» Action item
Copy exactly, please, the lines of the data from its start through the line containing "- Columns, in".

────────────────────────────────────────

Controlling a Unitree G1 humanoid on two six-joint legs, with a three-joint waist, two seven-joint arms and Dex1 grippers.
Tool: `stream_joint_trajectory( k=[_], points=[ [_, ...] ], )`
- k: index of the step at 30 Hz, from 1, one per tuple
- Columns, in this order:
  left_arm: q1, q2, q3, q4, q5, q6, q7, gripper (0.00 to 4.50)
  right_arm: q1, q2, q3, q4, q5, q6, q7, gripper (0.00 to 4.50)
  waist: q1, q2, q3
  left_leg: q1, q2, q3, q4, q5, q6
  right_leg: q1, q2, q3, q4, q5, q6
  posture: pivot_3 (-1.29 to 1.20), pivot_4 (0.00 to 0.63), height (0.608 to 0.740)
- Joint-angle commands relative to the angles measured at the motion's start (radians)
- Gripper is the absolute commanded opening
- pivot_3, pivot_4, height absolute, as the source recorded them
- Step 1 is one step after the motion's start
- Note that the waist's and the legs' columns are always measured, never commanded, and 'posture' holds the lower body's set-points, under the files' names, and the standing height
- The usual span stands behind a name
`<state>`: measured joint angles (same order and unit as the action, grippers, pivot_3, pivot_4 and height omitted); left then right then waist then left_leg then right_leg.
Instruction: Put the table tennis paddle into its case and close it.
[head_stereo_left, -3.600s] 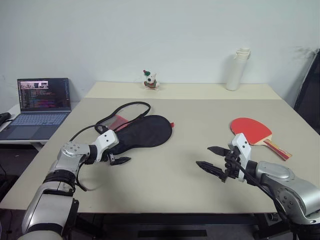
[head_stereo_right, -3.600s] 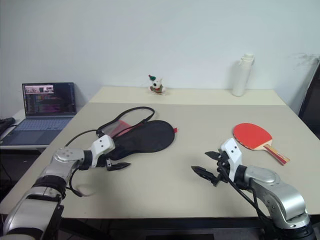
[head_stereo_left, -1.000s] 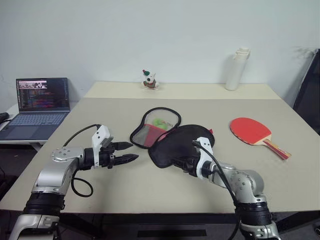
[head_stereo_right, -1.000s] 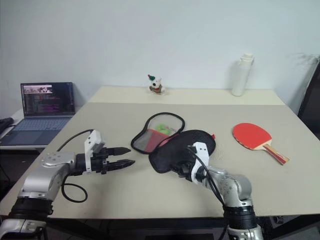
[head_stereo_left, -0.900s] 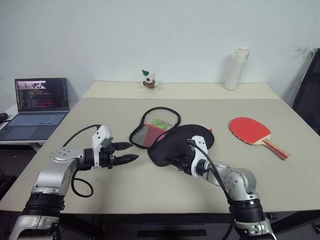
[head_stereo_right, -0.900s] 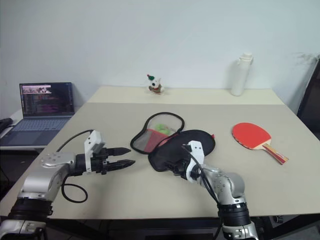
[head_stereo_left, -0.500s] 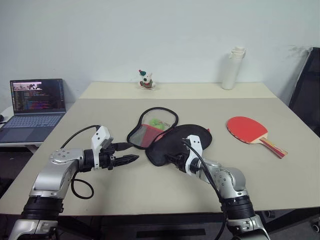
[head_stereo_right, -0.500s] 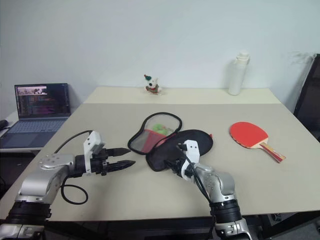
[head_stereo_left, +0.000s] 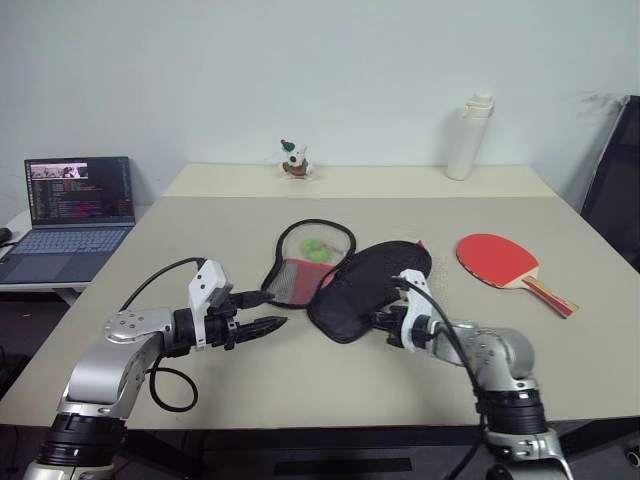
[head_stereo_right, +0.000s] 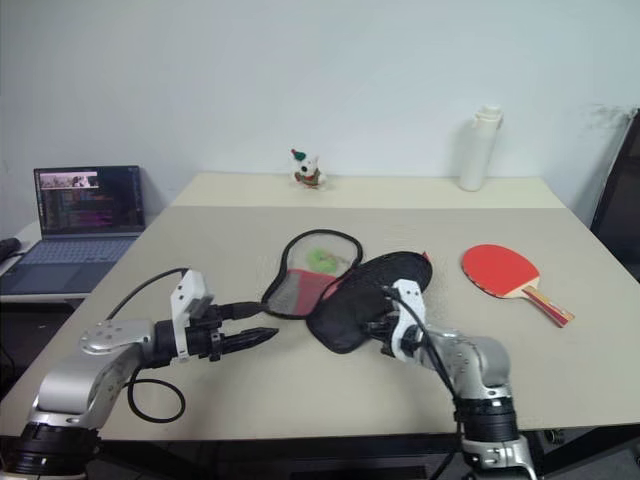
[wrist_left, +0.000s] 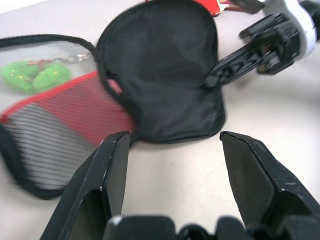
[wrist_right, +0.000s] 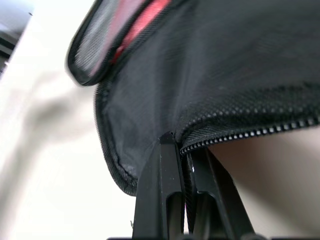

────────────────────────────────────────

» Answer box
Controlling a Unitree G1 humanoid on two six-joint legs, with a three-joint waist, two seven-joint arms and Dex1 grippers.
Tool: `stream_joint_trajectory( k=[_], points=[ [_, ...] ], )`
- k: index of the step at 30 Hz, from 1, one per tuple
- Columns, in this order:

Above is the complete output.